The paravertebral muscles (PVMs) have a substantial role in low back pain (LBP), sagittal balance, and quality of life [9,10,11]. Concomitant with the loss of muscle, aging also results in progressive bone loss, leading to bone fragility and increased risk for osteoporosis and fractures [12]. Regarding osteoporotic vertebral fractures, Sinaki et al. [13] demonstrated that individuals who performed spinal flexion and bending exercises increased their risk of developing further vertebral compression fractures. In contrast, another study showed that back strengthening exercises are helpful for decreasing the risk of further osteoporotic vertebral fractures [14]. Exercise can be beneficial for reducing the occurrence of vertebral fracture, improving disequilibrium, and decreasing the risk of falls [15]. However, the change in the PVMs after osteoporotic vertebral fracture injury remains unclear. The PVMs may also have a substantial role in the healing process of fractured vertebrae and patient’s outcome. A better understanding of the change in the PVMs after osteoporotic vertebral fractures is critical to the development of more effective strategies to improve osteoporotic vertebral fracture treatment. However, the natural course of changes in the PVMs following osteoporotic vertebral fractures is unclear. Kim et al. [16] demonstrated that osteoporotic patients with osteoporotic vertebral fractures showed reduction of CSA and increased intramuscular fat infiltration compared to those without osteoporotic vertebral fractures. So et al. [17] showed the increase of fatty infiltration at L3. However, they did not evaluate the time course after the onset of osteoporotic vertebral fractures. The purpose of this study was to reveal the time courses and impact of the PVMs on the healing process of osteoporotic vertebral fractures and the risk factors for the decrease.
Methods
This was a multicenter cohort study in 11 institutions [18]. From 2012 to 2015, 153 patients with symptomatic osteoporotic vertebral fractures were followed up for 6 months after the onset of osteoporotic vertebral fractures. The inclusion criteria were age of > 65 years, diagnosis of a recent osteoporotic vertebral fracture, and back pain onset within 2 weeks prior to presentation. The exclusion criteria were pathological fractures, multiple fractures, malignant cancer, dementia, and high-energy injury.
Demographic data included age, sex, and body mass index (BMI). BMI was computed as the ratio of the body mass in kg divided by the height in m2. The severity of pain was subjectively assessed by the patients with a visual analog scale (VAS), which was based on the average level of back pain that the patient had felt in the previous week. To evaluate the patients’ activities of daily living (ADLs), we used the criteria proposed by the long-term care insurance system of the Japanese Health and Welfare Ministry for evaluation of the degree of independence of disabled elderly individuals [8]. In rank J, although some disability is present, daily life is almost independent and patients can leave the home without assistance from other individuals; in rank A, patients live independently indoors but require assistance to leave the home; in rank B, patients require some assistance living indoors and spend most of the day in bed but are able to sit up, and in rank C, patients spend all day in bed and require assistance with urination/defecation, dressing, and eating. We divided the ranks into two groups, that is, J, A (dependent or requires assistance to leave home) and B, C (bedridden or nearly bedridden). Magnetic resonance imaging (MRI), radiographic examinations, VAS, and ADLs were evaluated at enrollment and at 1, 3, and 6 months after the onset.
During treatment, 30% of patients wore tailor-made hard corsets, 62% wore tailor-made elastic corsets, 4% wore ready-made elastic corsets, and 4% did not wear a corset.

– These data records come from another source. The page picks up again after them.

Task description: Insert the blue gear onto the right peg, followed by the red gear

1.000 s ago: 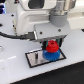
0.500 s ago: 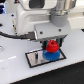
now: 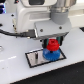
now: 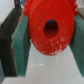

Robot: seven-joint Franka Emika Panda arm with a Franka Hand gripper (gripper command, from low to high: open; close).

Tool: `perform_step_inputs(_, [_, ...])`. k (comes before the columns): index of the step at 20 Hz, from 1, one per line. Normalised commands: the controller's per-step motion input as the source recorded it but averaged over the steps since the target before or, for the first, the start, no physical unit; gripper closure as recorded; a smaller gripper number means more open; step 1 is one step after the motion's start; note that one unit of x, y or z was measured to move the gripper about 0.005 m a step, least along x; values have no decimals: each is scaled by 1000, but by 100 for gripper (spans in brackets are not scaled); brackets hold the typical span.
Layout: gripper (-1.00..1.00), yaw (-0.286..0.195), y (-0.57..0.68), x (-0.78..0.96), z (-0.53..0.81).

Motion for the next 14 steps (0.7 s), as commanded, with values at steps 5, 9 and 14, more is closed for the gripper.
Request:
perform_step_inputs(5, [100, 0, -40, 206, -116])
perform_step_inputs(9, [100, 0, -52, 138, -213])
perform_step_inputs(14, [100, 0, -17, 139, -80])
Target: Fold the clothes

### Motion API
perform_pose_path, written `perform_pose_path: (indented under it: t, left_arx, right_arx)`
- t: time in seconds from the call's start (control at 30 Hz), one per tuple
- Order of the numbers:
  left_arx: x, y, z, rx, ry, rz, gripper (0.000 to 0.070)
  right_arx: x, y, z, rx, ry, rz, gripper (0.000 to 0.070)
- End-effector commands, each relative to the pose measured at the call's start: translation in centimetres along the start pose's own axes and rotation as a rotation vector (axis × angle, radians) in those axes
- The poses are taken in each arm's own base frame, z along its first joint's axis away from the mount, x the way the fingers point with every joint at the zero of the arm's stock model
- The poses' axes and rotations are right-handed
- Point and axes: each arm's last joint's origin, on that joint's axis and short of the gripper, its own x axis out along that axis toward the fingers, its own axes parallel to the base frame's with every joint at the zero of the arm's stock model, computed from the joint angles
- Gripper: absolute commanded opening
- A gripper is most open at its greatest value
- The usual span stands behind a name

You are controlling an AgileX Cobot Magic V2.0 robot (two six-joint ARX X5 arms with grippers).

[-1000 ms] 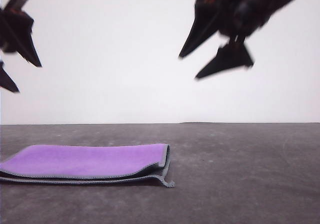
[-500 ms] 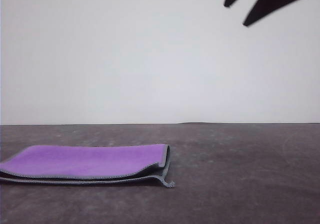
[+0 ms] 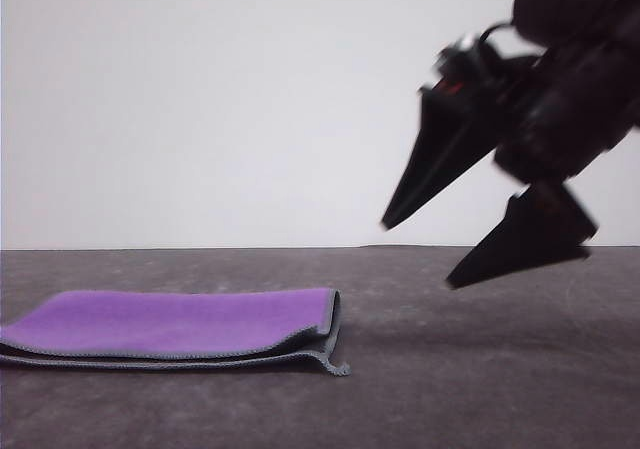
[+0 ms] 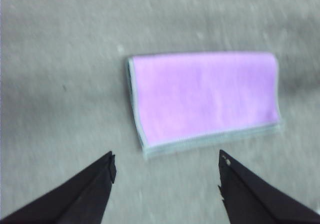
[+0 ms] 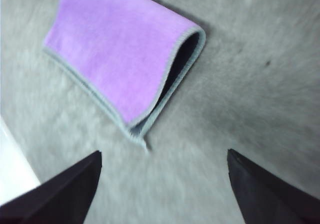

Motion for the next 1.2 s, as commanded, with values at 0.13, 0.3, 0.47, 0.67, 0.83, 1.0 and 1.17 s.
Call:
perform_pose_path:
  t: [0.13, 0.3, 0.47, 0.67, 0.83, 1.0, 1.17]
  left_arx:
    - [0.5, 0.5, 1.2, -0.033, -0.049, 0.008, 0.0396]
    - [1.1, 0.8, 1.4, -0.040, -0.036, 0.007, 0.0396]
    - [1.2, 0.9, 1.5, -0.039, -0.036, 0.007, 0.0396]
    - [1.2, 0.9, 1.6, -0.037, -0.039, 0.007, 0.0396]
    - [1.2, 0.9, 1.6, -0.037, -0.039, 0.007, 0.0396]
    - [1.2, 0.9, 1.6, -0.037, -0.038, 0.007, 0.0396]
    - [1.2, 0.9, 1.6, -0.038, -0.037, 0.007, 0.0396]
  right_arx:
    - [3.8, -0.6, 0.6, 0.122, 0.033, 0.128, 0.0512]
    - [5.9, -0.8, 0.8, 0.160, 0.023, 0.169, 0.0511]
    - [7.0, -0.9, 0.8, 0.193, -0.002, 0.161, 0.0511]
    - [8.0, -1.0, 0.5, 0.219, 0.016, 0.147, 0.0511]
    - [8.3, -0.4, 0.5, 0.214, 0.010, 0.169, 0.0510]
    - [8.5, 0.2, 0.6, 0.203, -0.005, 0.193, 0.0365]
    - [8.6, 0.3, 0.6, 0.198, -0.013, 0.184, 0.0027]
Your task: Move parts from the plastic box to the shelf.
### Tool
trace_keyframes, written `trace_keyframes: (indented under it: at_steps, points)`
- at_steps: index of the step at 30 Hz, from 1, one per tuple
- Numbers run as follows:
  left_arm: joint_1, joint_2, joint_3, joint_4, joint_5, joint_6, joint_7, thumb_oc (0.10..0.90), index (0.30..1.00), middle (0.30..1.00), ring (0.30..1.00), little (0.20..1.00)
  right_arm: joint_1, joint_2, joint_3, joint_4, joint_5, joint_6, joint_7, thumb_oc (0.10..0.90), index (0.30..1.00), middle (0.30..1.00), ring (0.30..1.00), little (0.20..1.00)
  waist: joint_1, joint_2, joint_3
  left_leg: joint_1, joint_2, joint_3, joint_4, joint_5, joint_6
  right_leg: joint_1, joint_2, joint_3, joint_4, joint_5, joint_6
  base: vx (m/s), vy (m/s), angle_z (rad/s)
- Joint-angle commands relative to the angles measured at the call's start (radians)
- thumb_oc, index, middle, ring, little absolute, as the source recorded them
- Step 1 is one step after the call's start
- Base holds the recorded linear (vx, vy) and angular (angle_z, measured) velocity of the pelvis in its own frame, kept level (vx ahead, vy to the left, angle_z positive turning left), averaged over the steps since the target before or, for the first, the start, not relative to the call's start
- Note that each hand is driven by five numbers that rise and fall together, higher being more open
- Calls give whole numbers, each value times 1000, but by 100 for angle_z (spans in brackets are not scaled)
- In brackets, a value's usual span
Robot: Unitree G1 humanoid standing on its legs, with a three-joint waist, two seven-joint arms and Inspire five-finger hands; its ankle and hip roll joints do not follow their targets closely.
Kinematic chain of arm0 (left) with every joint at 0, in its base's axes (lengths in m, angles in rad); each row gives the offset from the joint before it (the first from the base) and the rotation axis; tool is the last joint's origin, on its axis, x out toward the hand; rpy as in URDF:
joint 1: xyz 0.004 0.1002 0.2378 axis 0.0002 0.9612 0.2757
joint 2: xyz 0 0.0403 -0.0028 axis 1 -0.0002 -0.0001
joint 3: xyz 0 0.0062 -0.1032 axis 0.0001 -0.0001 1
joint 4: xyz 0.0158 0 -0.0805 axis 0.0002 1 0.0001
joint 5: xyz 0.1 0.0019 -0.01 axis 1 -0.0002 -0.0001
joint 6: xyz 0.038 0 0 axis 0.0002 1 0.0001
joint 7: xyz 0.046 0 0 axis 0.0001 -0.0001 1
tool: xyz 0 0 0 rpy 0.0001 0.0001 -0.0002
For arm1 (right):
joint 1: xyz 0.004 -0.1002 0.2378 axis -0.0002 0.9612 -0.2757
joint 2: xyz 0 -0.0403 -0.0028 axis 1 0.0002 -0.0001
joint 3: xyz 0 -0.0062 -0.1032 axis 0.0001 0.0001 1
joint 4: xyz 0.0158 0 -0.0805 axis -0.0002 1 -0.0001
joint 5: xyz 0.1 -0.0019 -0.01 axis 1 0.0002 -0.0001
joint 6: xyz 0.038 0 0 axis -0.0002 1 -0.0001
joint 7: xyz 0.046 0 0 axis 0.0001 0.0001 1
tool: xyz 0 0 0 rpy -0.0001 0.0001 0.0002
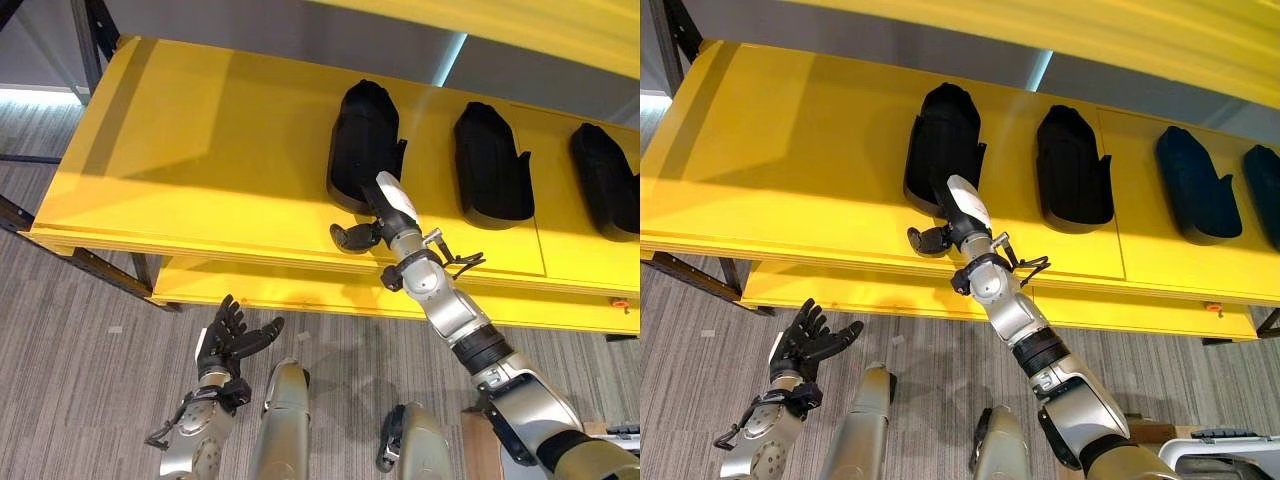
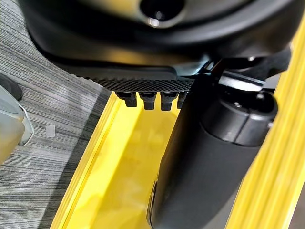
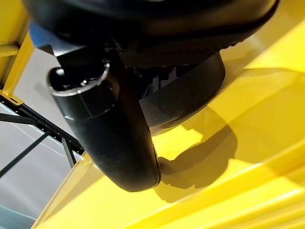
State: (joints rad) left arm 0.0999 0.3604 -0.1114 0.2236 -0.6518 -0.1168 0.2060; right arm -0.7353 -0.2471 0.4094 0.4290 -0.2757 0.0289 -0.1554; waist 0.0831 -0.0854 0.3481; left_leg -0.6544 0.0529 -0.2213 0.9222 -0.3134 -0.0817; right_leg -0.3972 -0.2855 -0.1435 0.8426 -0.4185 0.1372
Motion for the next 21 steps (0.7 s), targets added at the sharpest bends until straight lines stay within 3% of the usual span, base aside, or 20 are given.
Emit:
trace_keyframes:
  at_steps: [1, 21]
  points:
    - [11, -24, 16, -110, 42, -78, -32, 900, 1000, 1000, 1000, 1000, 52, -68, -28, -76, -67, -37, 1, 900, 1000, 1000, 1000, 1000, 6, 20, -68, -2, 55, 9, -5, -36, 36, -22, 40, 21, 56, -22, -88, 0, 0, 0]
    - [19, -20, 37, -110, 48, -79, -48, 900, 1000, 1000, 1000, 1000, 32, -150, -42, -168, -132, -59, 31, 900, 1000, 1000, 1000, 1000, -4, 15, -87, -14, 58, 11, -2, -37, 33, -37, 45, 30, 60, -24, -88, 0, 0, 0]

Mobilization to an erect position and ambulation were basically allowed immediately when the brace had been applied. Medication includes common analgesics, such as acetaminophen and non-steroidal anti-inflammatory drugs. Rehabilitation was performed during admission only for patients who were admitted. The rehabilitation focused on early activity, not according to any study protocol. No back-muscle exercise was prescribed during the study period.
Imaging assessment
For measuring the CSA and fatty infiltration of the lumbar paraspinal muscles, MRI was recommended because of the higher reliability and absence of radiation exposure compared to computed tomography [19].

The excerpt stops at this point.